First, a follow-up to my comment yesterday evening about the annoyance of Obama being called “professor” although he was merely an adjunct instructor meeting no scholarly expectations. I see that some of the law-prof commentators gathered by the Times comment on this, and largely consider it no big deal (although John Eastman does note how unusual it was for Obama to attain “senior lecturer” status). I also see that on the cover pages of Obama’s final exams, posted by the Times, he styled himself “Professor Obama.” So it appears that this was normal practice at Chicago’s law school. I suppose title inflation has set in there, which is interesting, given that elsewhere at Chicago, or so I’ve always heard, the norm has long been title deflation, with students addressing their teachers without titles like “Doctor” or “Professor” (however appropriate to one’s degree or rank) and going instead with “Mr.” or a feminine equivalent.
Once I began to look at those final exams, it also seemed to me that they were not terribly difficult, especially given Chicago’s stellar reputation. Plenty of time, open materials, and the questions generally invited students to craft arguments that advanced conventional thinking a few millimeters beyond the latest precedents–as in, can we fit one more angel on the head of this pin? Only one question, the last one on Obama’s 1999 final, invited students to think critically about the conventional constitutional wisdom itself.

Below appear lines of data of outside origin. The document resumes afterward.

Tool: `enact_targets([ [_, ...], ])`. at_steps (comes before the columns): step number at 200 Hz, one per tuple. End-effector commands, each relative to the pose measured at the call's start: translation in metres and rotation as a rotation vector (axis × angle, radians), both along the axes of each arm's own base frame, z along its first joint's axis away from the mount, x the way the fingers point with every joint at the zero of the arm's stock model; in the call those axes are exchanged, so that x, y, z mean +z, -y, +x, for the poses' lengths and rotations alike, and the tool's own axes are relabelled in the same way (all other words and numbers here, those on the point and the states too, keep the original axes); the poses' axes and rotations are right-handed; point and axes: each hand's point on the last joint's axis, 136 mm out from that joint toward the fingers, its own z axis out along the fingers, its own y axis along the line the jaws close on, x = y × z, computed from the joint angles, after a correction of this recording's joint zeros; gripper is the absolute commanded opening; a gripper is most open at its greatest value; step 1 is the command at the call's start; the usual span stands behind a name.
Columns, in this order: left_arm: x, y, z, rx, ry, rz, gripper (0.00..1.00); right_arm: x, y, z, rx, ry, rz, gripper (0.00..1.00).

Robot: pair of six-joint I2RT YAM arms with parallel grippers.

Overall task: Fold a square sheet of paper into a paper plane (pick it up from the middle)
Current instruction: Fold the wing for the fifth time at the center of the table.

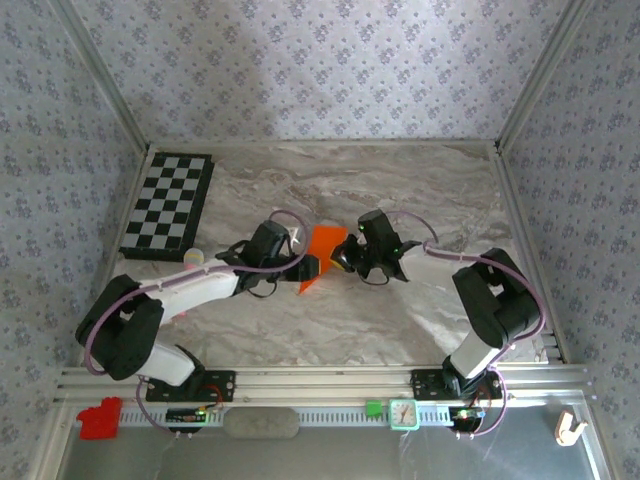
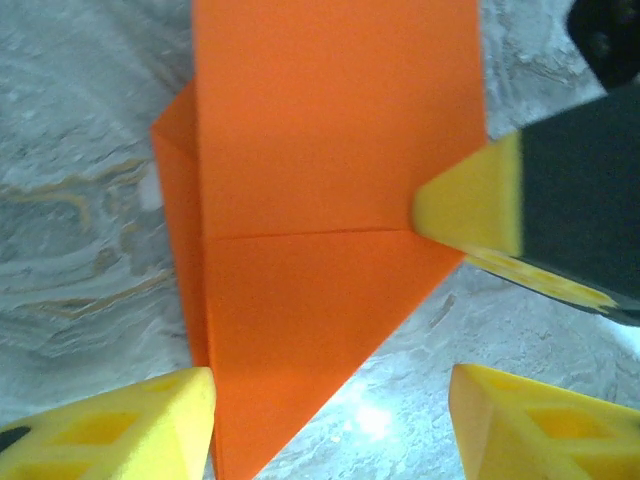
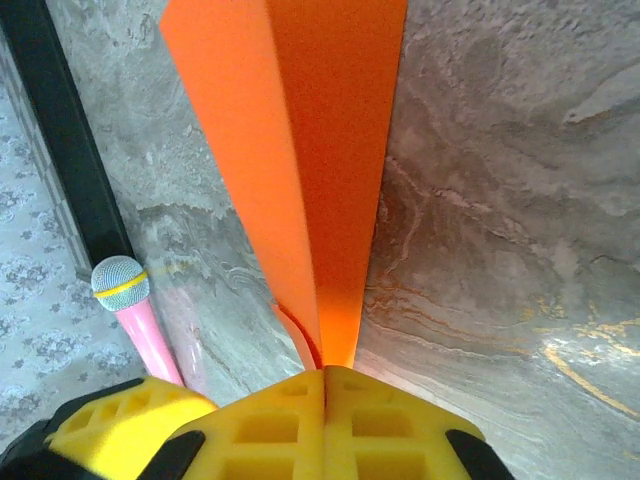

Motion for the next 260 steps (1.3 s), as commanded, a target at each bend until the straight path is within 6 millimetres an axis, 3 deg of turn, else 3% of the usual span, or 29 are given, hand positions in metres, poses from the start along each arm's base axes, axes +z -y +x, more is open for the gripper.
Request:
enact_targets([
  [1, 0.011, 0.009, 0.008, -0.109, 0.213, 0.054, 0.66, 0.005, 0.007, 0.002, -0.045, -0.052, -0.014, 0.03],
  [39, 0.003, 0.020, -0.001, -0.247, 0.376, 0.103, 0.65, 0.008, 0.008, 0.002, -0.059, -0.094, -0.008, 0.03],
  [120, -0.027, 0.028, -0.001, -0.352, 0.430, 0.244, 0.62, 0.014, 0.003, 0.006, -0.053, -0.138, 0.030, 0.04],
  [175, -0.032, 0.029, 0.007, -0.355, 0.466, 0.282, 0.61, 0.010, 0.002, 0.004, -0.050, -0.181, 0.029, 0.04],
  [260, -0.037, 0.033, 0.004, -0.392, 0.490, 0.279, 0.46, 0.005, 0.000, 0.001, -0.037, -0.229, 0.024, 0.08],
])
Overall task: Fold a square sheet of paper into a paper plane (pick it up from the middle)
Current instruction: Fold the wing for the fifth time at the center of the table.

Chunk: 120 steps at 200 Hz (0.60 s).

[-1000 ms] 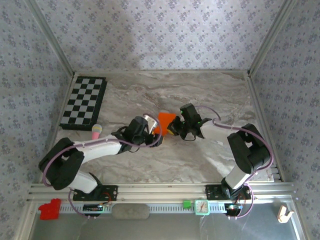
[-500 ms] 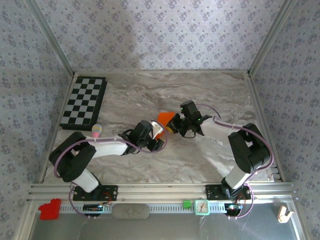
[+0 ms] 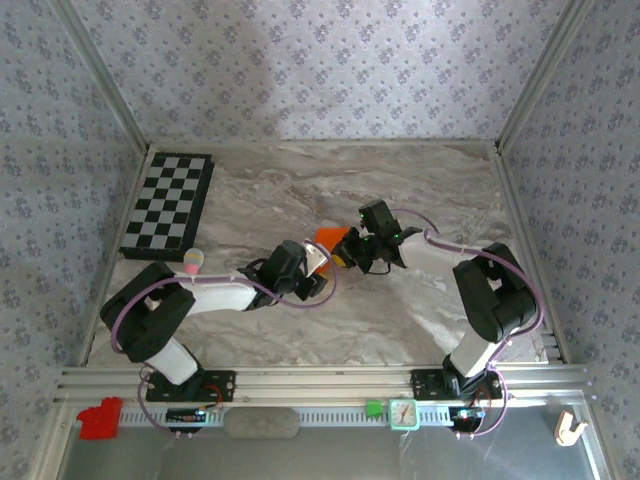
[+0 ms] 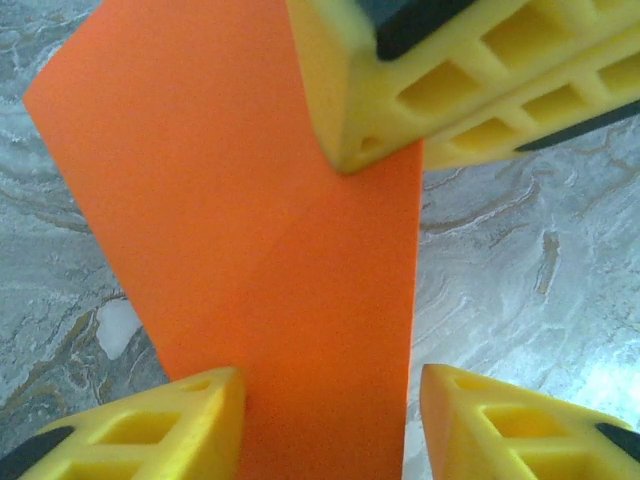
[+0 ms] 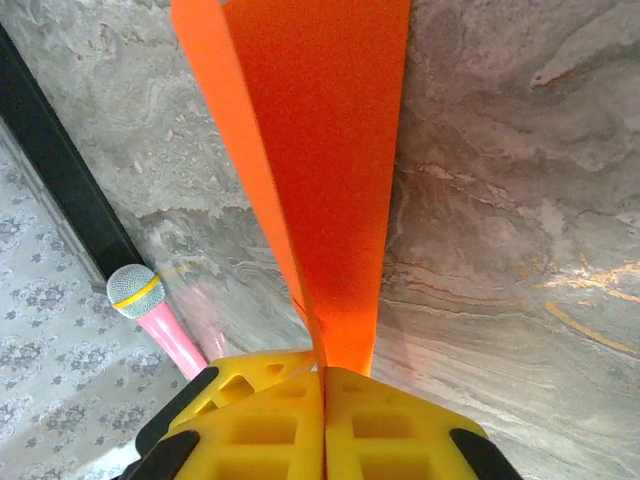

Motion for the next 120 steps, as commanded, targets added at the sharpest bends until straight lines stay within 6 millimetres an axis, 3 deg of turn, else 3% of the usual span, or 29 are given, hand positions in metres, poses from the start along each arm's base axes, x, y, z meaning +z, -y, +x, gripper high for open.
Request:
enact_targets([
  [1, 0.0026, 0.0096, 0.0034, -0.033, 0.032, -0.009, 0.45, -0.0002, -0.0015, -0.0006, -0.003, -0.048, 0.003, 0.08],
  [89, -0.0025, 0.0103, 0.0013, -0.050, 0.024, 0.000, 0.32, -0.0034, -0.0005, -0.0035, 0.001, -0.076, -0.004, 0.12],
  [120, -0.0032, 0.0101, 0.0010, -0.052, 0.023, 0.002, 0.27, -0.0054, 0.0008, -0.0039, 0.002, -0.080, -0.014, 0.20],
])
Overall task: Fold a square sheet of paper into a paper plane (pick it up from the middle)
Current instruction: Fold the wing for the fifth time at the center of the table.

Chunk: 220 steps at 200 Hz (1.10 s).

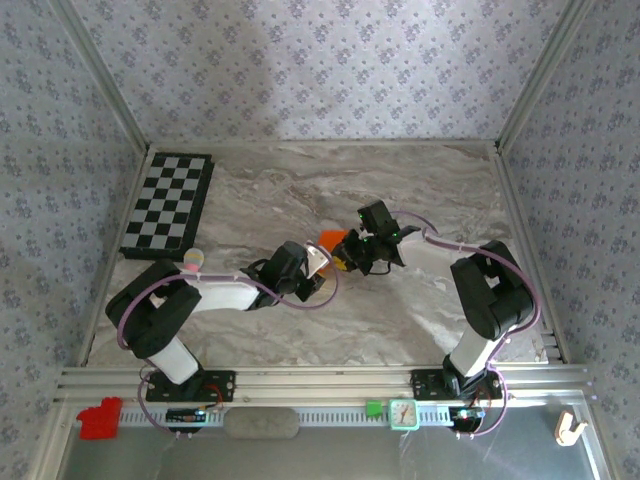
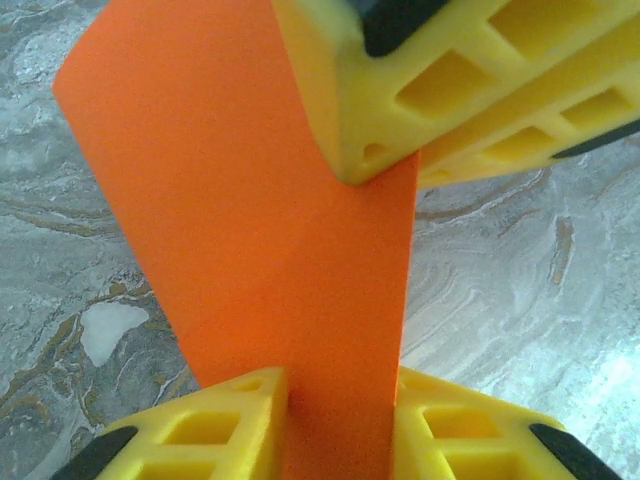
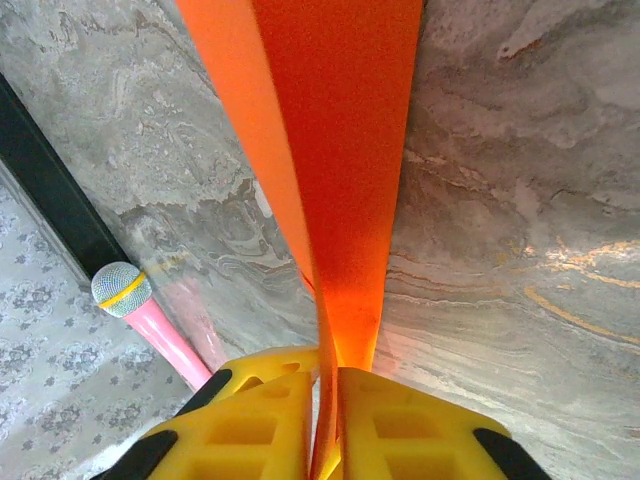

And one of Obama’s questions may reflect the tutelage of Professor Tribe’s “zany” thinking on the equal protection clause (as discussed this morning by Ed Whelan). In 2003, Obama asked his students to answer whether an equal protection challenge could be brought against an initiative that required a state to be color-blind in public education, hiring, and contracts. I began to wonder whether this was a trick question. There are lively debates about whether the equal protection clause requires a state to be color-blind. But I haven’t encountered any serious arguments anywhere that the clause might forbid a state to be color-blind. Or maybe I just don’t get out enough and run with the big dogs of constitutional theory.